● YOUR OBJECTIVE
Report each line of the data that contains the string "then".

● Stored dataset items
^^^^^^^^^^^^^^^^
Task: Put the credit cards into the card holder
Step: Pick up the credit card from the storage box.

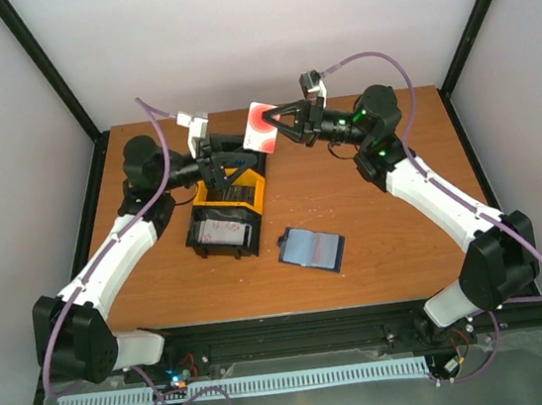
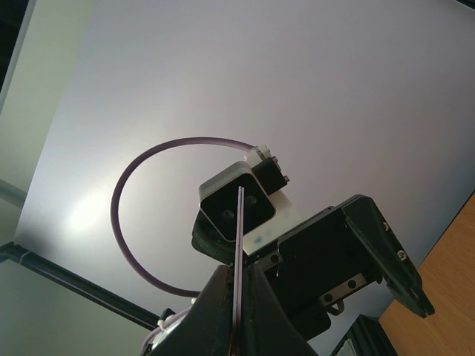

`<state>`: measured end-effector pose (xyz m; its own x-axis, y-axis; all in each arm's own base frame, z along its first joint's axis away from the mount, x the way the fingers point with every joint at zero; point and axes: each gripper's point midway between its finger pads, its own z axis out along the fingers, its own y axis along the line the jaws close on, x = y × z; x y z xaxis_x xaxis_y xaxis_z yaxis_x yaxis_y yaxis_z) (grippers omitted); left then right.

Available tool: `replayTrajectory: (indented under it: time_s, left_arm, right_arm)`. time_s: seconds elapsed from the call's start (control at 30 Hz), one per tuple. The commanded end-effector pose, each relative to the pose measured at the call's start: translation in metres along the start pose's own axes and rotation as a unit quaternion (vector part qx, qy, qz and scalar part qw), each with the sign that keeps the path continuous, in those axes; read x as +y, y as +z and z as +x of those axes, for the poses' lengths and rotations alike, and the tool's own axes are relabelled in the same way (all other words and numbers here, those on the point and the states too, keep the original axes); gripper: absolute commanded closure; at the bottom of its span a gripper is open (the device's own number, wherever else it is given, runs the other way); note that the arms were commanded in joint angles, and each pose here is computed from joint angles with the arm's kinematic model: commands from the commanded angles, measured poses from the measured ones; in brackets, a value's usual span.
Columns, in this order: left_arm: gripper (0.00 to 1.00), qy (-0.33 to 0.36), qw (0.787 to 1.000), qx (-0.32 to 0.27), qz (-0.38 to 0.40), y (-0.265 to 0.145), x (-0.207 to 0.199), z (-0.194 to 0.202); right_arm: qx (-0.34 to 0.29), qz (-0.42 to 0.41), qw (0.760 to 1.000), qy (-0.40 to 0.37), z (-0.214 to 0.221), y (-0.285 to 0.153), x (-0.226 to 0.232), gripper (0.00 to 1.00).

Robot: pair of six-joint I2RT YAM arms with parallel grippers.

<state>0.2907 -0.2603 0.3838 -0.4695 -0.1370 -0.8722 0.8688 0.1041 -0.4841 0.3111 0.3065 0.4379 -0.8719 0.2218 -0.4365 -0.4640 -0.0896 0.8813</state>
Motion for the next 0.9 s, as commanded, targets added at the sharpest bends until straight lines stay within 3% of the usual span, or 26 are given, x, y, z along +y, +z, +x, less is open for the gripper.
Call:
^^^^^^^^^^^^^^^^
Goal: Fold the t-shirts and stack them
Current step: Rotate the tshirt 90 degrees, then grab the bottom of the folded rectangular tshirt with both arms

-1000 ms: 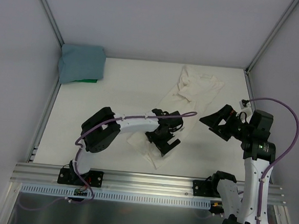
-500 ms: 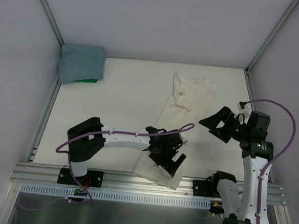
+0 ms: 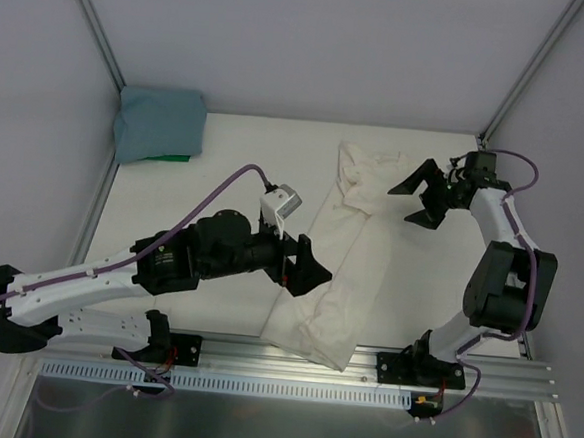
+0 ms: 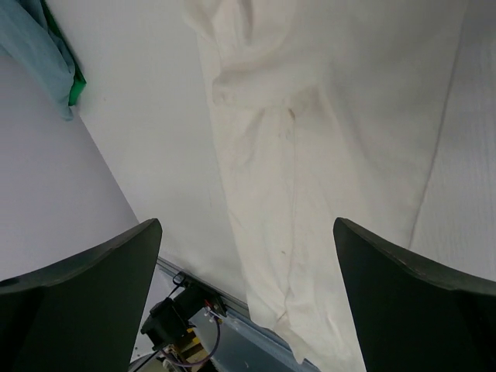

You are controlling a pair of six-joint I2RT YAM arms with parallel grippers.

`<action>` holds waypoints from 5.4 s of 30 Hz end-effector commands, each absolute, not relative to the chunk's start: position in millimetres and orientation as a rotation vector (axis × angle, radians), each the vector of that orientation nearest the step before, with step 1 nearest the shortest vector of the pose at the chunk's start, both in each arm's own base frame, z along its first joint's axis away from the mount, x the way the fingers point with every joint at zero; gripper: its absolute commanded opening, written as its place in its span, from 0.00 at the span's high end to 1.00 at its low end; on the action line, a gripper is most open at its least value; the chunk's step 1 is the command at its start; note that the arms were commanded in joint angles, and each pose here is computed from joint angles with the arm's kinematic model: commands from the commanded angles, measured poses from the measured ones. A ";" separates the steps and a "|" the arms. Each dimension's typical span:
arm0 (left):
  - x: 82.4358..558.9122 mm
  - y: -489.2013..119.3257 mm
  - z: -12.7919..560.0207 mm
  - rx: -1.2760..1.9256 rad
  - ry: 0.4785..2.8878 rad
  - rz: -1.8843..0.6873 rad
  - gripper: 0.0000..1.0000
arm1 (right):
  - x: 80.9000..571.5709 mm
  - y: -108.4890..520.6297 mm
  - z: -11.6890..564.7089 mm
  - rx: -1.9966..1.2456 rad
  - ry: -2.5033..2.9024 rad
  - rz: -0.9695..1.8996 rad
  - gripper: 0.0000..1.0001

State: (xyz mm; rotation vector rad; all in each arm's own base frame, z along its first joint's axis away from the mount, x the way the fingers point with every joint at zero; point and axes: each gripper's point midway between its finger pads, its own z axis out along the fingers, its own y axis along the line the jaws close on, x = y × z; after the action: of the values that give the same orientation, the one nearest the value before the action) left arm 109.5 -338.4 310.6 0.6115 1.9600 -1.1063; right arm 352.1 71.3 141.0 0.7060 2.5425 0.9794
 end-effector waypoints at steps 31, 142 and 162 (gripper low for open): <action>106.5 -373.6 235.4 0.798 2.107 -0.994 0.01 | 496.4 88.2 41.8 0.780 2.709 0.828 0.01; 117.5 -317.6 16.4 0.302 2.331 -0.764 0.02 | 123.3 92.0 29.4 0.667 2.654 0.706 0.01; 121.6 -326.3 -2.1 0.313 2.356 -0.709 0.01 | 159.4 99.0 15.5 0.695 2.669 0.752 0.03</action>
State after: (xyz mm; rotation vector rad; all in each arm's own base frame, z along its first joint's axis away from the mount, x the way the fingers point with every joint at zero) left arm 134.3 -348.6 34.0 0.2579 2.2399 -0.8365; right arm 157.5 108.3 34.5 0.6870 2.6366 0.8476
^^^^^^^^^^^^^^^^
● TASK RESULT
`<state>`: measured end-effector pose (xyz m; its own x-axis, y-axis; all in each arm's own base frame, z along its first joint's axis away from the mount, x the way the fingers point with every joint at zero; point and axes: each gripper's point midway between its finger pads, its own z axis out along the fingers, its own y axis along the line the jaws close on, x = y × z; x y z xaxis_x xaxis_y xaxis_z yaxis_x yaxis_y yaxis_z) (grippers omitted); left then right.
Current step: Rotate the tshirt 90 degrees, then grab the bottom of the folded rectangular tshirt with both arms

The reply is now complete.